UN DOMAINE HISTORIQUE NAISSANT : LES VÊTEMENTS DE TRAVAIL.
Ce que les ressources costarmoricaines nous apprennent.
Par Pascal AUMASSON, conservateur et historien d’art
De nouvelles études montrent qu’à la différence des costumes portés occasionnellement pour des cérémonies par les populations les plus aisées de Bretagne, les habits de travail ont été portés par tous, tous les jours travaillés et partout.
Longtemps oubliée, ces « deuxièmes peaux » sont désormais abordées par les historiens comme des témoins du progrès social et des marqueurs de l’identité au travail.
Dans la Bretagne costarmoricaine du début du XXe siècle, qui constitue un terrain d’étude naissant, hommes et femmes s’en revêtent d’abord avec le peu dont ils disposent comme le montrent les salariés des papeteries Vallée à Belle-Isle-en-Terre ou les femmes dockers du port de Saint-Brieuc. Puis, affrontant les codes d’honneur des sociétés traditionnelles, achetant ces habits sur leurs propres deniers, prenant soin de leur corps exposé aux machines de la révolution industrielle et aux engins de pêche modernes, les marins, les ouvriers et les ouvrières font le succès des bleus de travail, des « gris de fatigue », des blouses, des tabliers, des combinaisons, des « cirages » puis des cirés… D’autres adoptent les apparences de leur communauté : les infirmières comme les maîtres et maîtresses des écoles laïques s’affranchissent peu à peu des vêtements religieux qui dominent encore leur profession ; facteurs, cheminots, « gens de maison », « ronds de cuir » saisis par Yvonne Kerdudo (1878-1954) photographe ambulante dans le Trégor pendant plus de quarante ans, revêtent des tenues typées et identifiées à leur tâche.
Tous peuvent compter sur des fabriques textiles spécialisées dont la société Dolmen près de Guingamp est un fleuron depuis 1922.

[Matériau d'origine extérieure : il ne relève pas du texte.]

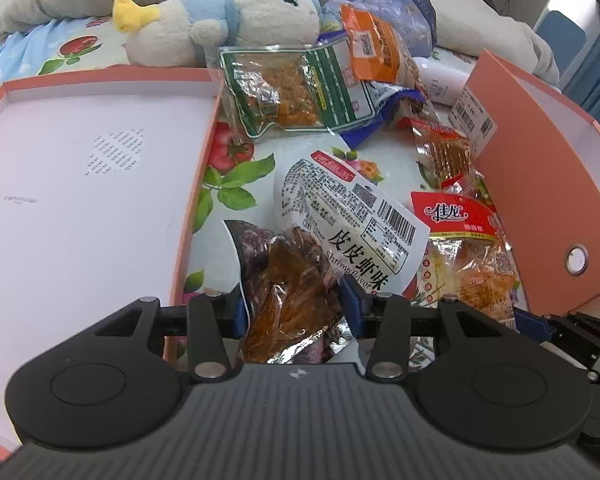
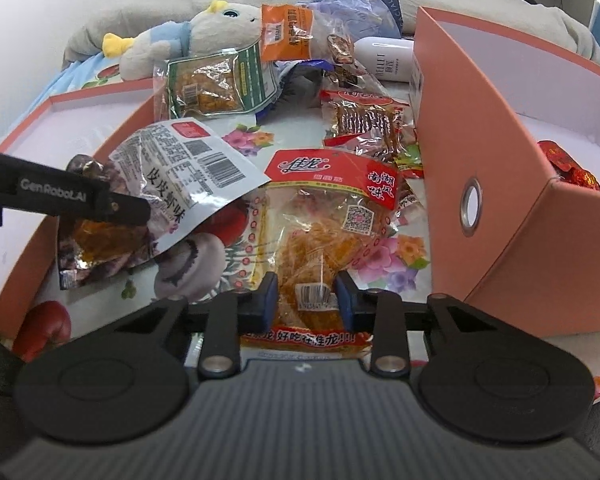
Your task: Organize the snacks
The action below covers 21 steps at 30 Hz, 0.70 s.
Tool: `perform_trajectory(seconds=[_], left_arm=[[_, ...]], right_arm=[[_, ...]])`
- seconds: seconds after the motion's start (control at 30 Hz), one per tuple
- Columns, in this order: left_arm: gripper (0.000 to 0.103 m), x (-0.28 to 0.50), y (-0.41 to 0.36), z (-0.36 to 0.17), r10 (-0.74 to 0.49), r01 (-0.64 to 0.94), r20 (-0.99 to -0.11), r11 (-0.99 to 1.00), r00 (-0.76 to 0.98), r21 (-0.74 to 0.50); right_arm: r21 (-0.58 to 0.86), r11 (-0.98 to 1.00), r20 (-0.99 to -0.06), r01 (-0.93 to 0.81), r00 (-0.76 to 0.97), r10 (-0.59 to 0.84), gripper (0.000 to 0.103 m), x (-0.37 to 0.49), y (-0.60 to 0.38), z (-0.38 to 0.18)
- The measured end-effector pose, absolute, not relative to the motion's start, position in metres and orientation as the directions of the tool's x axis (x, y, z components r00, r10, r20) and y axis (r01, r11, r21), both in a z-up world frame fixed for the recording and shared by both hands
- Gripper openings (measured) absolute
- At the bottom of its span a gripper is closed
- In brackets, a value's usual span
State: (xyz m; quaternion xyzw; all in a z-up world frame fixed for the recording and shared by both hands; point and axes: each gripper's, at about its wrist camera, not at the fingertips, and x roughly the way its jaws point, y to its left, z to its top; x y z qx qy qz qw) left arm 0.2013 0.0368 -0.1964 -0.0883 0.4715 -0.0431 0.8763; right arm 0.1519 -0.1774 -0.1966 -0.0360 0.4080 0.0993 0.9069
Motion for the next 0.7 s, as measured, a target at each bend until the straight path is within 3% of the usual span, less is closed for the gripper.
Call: perform_trajectory(seconds=[0.7], left_arm=[[0.051,0.19,0.053,-0.115,-0.121,-0.106,-0.741,0.962,0.66,-0.251]], right_arm=[[0.135,0.965,-0.657,-0.225,0.708,0.257,0.031,0.142,-0.191,-0.131]])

Paradoxalement, alors qu’aujourd’hui les tenues portées dans les travaux publics, l’agro-alimentaire, les ateliers… ont atteint une échelle normalisée, mondialisée et ultra protectrice, ouvriers licenciés, avocats, infirmières, « bonnets rouges » ou « gilets jaunes » incarnent leur mécontentement par l’abandon ostentatoire de leurs vêtements de travail.
En définitive, c’est d’une discrète expression populaire dont les habits de travail nous parlent en Côtes-d’Armor, non sans reconnaître le discret pouvoir des femmes qui se manifeste surtout dans leur rôle de couturières mais aussi lors des achats.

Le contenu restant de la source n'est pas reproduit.